Как много знают женщины. Повести, рассказы, сказки, пьесы - стр. 115
Слегка потрепанная, с грязноватым покрывалом в пляжной сумке, Софа поехала в электричке домой, изо всех сил стараясь не привлекать ничьего внимания, однако вслед за ней кто-то вышел из вагона и стал говорить «девушка, девушка». Софа пошла быстрее, он тоже. Хорошо, что еще было светло, и преследователь не посмел решиться на грубое насилие, отстал у ворот, выругавшись.
Перед входом, зайдя за угол, Софа сняла с себя пиджак, причесалась, попудрилась, осмотрела пиджак, почистила его, повернула юбку и осмотрела и ее, затем вытерла ботинки о траву, проследовала в корпус и – нате! В холле дежурил Михаил с безумным взором. Он захохотал и загородил Софе дорогу.
– Как! Что вы! Где вы! Вы не ели! Весь день! Идемте, я специально ходил на станцию и купил вам малиновое желе! Здесь очень вкусно делают! Я вас жду-жду!
– Я ездила в город, – выговорила Софа слегка занемевшим ртом. – Я там обедала.
Еще не хватало Гюзели тут.
– Идемте, идемте ко мне, – лихорадочно бубнил Михаил, – желе, кофе, коньяк. Вы замерзли, укроем. Сон! Я вас так буду называть. Я смотрю, какая усталая, бледная, мой сон. Французский коньяк, мне присылают настоящий, для давления.
Он поволок Софу к лифту, они стали ждать, лифт наконец опустился.
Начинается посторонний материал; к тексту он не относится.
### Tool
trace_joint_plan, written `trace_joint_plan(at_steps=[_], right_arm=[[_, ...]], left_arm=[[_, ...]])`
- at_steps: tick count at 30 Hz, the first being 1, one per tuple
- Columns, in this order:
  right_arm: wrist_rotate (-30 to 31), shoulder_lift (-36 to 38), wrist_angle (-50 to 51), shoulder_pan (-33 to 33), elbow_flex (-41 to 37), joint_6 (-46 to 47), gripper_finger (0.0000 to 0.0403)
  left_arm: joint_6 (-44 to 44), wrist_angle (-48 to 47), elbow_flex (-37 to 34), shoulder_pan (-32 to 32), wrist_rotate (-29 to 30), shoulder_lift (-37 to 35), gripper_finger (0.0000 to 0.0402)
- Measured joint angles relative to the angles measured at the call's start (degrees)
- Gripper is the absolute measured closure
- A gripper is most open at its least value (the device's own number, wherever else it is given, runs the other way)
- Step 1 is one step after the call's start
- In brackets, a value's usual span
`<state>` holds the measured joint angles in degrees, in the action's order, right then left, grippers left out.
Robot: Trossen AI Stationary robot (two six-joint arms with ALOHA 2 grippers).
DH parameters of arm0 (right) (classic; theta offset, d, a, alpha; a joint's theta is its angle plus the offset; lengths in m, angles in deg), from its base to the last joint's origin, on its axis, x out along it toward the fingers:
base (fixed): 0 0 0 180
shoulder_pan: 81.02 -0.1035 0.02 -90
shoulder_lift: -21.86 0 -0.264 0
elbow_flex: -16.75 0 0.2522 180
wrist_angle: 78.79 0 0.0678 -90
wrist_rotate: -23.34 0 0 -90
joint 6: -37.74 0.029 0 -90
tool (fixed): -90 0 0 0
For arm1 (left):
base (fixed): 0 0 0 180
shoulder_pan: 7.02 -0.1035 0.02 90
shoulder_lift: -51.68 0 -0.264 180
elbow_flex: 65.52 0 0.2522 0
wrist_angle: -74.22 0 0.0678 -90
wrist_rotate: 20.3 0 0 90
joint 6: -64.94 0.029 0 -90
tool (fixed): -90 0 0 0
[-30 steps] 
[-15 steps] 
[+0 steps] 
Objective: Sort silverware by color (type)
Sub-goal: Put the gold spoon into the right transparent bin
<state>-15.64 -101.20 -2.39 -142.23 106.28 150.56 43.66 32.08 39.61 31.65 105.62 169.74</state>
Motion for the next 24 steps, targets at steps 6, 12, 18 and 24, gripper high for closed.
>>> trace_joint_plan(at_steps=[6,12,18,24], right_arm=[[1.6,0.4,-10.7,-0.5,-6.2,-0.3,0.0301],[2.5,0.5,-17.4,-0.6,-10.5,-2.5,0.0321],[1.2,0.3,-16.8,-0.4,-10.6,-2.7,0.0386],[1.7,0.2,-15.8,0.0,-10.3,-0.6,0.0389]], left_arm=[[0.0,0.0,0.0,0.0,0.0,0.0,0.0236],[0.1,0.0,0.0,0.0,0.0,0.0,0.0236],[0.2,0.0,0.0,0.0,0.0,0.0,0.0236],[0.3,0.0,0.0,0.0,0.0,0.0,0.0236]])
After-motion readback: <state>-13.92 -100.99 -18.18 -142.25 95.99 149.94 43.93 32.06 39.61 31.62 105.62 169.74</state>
Разъехалась дверь, и из нее, как кукушка из часов, высунулась Гюзель! (Небось глядела из окна.)
Гюзель, как бы там ни было, спасла положение, и до поздней ночи они сидели у Михаила в номере, пили его коньяк (выдоили бутылку до дна) и болтали (Софа молчала). Затем они довели ее под конвоем до номера, зорко следя друг за другом, и позволили ей ускользнуть.
Однако уже через пять минут Михаил скребся о Софину дверь, бормоча что-то неприличное типа «зиронька, сон, сон, лапочка, рыбонька».
Софа тут же, при первых словах, врубила телевизор на полный звук.
Дело кончилось плачевно, так как после недели такой жизни Михаил обезумел, исхудал, рассказывал Софе всякие сексуальные истории, в том числе и о том, что в любом доме отдыха он не голодает, вся администрация, даже повара, они регулярно проверяются на венеру, они его обслуживают в любом плане, носят ему ужин под салфеткой и т. д.
Затем он заболел, подскочило давление. Софа, которая была в курсе всех событий, подговорила одну поэтессу Тамарку, лихую машинистку и практикующую алкоголичку, и наслала ее на беднягу Михаила, посулив ей бутылку коньяку (стало известно, что у него есть еще одна, НЗ). Тамарка, выставив свой нос башмаком, вполне спокойно подошла к нему на пляже, познакомилась с видным экономистом и напросилась в гости. Репутация у нее была известная, и текст требовался простой, типа «угостите коньяком, мужчина». Договорились на после ужина. Михаил смотрелся в этот вечер орлом, покровительственно глядел на Софу и ляпнул вдруг: «Нецелованный хожу». Гюзель от неожиданности засмеялась.
Поздно вечером Софа, как это ни странно, вышла в парк и бродила вокруг дома. Посматривала на окно Михаила, погаснет свет или нет. Лампа у него горела настольная, да и то сквозь занавеску. Тьма мать интима.
Затем Софа, непонятно почему печальная, вернулась к себе и включила телевизор.
На следующий день Михаил не вышел к завтраку. Тамарка в ответ на вопрос заявила:
– Ну ты что, я у него только коньяк выпила, бутылку водки. Ну ты что, я с ним спать не нанималась. А он: «У вас такой большой красивый рот, рот». Нудила. Я сплю только с теми, – значительно сказала Тамарка, на что-то намекая, – кого сама хочу.